▶ REQUIRED ACTION
A full and exact copy of the listing that follows is needed.

━━━ RECORDED DATA

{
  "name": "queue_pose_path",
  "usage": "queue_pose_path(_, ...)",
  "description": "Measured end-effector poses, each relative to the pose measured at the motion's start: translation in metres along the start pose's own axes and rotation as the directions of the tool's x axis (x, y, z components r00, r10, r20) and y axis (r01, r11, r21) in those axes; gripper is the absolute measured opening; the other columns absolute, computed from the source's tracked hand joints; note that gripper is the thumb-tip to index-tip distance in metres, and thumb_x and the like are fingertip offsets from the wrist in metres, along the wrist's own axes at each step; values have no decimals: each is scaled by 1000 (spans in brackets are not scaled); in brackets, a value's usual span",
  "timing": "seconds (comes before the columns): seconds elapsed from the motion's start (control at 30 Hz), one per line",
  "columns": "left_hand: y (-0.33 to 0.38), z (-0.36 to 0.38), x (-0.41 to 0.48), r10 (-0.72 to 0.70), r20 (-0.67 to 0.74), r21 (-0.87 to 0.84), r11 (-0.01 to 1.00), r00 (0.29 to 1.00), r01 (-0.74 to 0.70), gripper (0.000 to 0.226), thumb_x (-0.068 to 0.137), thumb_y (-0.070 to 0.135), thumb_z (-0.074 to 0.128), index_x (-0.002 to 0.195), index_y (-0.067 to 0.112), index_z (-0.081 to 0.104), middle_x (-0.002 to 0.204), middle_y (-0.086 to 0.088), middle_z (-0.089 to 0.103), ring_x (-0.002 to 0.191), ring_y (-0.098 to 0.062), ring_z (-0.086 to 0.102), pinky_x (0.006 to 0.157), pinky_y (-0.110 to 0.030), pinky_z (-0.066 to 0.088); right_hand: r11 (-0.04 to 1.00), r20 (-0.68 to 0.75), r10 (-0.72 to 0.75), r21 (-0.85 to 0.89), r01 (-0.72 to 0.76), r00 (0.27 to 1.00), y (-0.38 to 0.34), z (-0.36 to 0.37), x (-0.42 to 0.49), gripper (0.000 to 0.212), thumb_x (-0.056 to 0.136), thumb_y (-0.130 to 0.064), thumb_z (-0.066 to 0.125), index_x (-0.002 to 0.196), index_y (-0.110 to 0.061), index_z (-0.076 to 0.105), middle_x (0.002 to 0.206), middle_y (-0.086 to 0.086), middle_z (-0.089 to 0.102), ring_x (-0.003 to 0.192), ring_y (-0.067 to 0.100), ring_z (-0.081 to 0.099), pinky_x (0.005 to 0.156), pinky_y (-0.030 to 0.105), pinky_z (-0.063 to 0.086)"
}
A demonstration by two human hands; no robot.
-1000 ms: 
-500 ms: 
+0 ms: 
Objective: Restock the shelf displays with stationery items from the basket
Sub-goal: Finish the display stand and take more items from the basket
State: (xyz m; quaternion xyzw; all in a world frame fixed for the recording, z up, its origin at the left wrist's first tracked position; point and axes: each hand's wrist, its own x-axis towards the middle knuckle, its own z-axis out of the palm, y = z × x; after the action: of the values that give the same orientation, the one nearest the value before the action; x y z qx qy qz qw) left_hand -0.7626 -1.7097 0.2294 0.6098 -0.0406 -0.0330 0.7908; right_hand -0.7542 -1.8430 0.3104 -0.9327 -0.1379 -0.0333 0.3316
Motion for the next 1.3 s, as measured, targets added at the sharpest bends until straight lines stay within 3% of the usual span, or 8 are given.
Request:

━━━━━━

▶ RESPONSE AREA
{
  "name": "queue_pose_path",
  "usage": "queue_pose_path(_, ...)",
  "description": "Measured end-effector poses, each relative to the pose measured at the motion's start: translation in metres along the start pose's own axes and rotation as the directions of the tool's x axis (x, y, z components r00, r10, r20) and y axis (r01, r11, r21) in those axes; gripper is the absolute measured opening; the other columns absolute, computed from the source's tracked hand joints; note that gripper is the thumb-tip to index-tip distance in metres, and thumb_x and the like are fingertip offsets from the wrist in metres, along the wrist's own axes at each step; values have no decimals: each is scaled by 1000 (spans in brackets are not scaled); in brackets, a value's usual span",
  "timing": "seconds (comes before the columns): seconds elapsed from the motion's start (control at 30 Hz), one per line",
  "columns": "left_hand: y (-0.33 to 0.38), z (-0.36 to 0.38), x (-0.41 to 0.48), r10 (-0.72 to 0.70), r20 (-0.67 to 0.74), r21 (-0.87 to 0.84), r11 (-0.01 to 1.00), r00 (0.29 to 1.00), r01 (-0.74 to 0.70), gripper (0.000 to 0.226), thumb_x (-0.068 to 0.137), thumb_y (-0.070 to 0.135), thumb_z (-0.074 to 0.128), index_x (-0.002 to 0.195), index_y (-0.067 to 0.112), index_z (-0.081 to 0.104), middle_x (-0.002 to 0.204), middle_y (-0.086 to 0.088), middle_z (-0.089 to 0.103), ring_x (-0.002 to 0.191), ring_y (-0.098 to 0.062), ring_z (-0.086 to 0.102), pinky_x (0.006 to 0.157), pinky_y (-0.110 to 0.030), pinky_z (-0.066 to 0.088); right_hand: r11 (-0.04 to 1.00), r20 (-0.68 to 0.75), r10 (-0.72 to 0.75), r21 (-0.85 to 0.89), r01 (-0.72 to 0.76), r00 (0.27 to 1.00), y (-0.38 to 0.34), z (-0.36 to 0.37), x (-0.42 to 0.49), gripper (0.000 to 0.212), thumb_x (-0.056 to 0.136), thumb_y (-0.130 to 0.064), thumb_z (-0.066 to 0.125), index_x (-0.002 to 0.196), index_y (-0.110 to 0.061), index_z (-0.076 to 0.105), middle_x (0.002 to 0.206), middle_y (-0.086 to 0.086), middle_z (-0.089 to 0.102), ring_x (-0.003 to 0.192), ring_y (-0.067 to 0.100), ring_z (-0.081 to 0.099), pinky_x (0.005 to 0.156), pinky_y (-0.030 to 0.105), pinky_z (-0.063 to 0.086)"
}
A demonstration by two human hands; no robot.
-1000 ms: 
-500 ms: 
+0 ms: 
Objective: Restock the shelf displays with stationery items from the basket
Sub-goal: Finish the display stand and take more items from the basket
State: (xyz m; quaternion xyzw; all in a world frame fixed for the recording, z up, its origin at the left wrist's first tracked position; point and axes: each hand's wrist, its own x-axis towards the middle knuckle, its own z-axis out of the palm, y = z × x; after the action: of the values that give the same orientation, the one nearest the value before the action; x y z qx qy qz qw) left_hand -0.7626 -1.7097 0.2294 0.6098 -0.0406 -0.0330 0.7908; right_hand -0.7542 -1.8430 0.3104 -0.9327 -0.1379 -0.0333 0.3316
Motion for the next 1.3 s, as measured, targets added at the sharpest bends until straight lines stay within 3% of the usual span, or 8 are given.
Request:

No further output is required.